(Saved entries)
※ ※ ※
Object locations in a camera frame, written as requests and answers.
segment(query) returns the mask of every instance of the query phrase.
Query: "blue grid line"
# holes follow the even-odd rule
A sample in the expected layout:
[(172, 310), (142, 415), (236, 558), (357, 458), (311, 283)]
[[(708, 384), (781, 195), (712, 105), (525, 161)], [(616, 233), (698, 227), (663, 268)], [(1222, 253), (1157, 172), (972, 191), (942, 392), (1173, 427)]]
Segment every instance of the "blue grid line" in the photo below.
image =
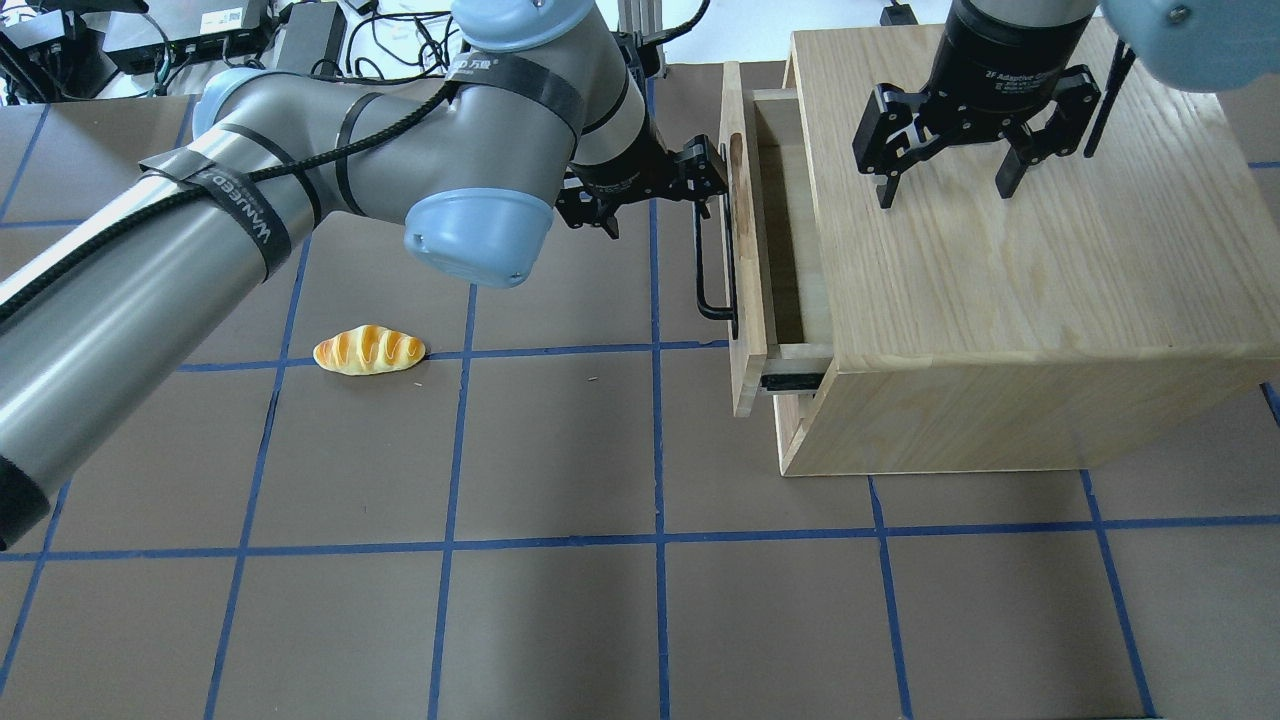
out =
※ ※ ※
What is needed is every entry written out word for word, with no pictures.

Object locations in a camera frame, written as requests and answers.
segment(query) returns the mask of every instance of the query phrase.
Query: "blue grid line"
# holes follow the even-odd rule
A sample in the expected layout:
[(172, 310), (142, 415), (236, 558), (357, 458), (311, 283)]
[[(708, 384), (781, 195), (712, 105), (525, 161)], [(616, 233), (698, 227), (663, 268)], [(1222, 253), (1157, 172), (972, 191), (942, 392), (1173, 427)]]
Segment every instance of the "blue grid line" in the photo below.
image =
out =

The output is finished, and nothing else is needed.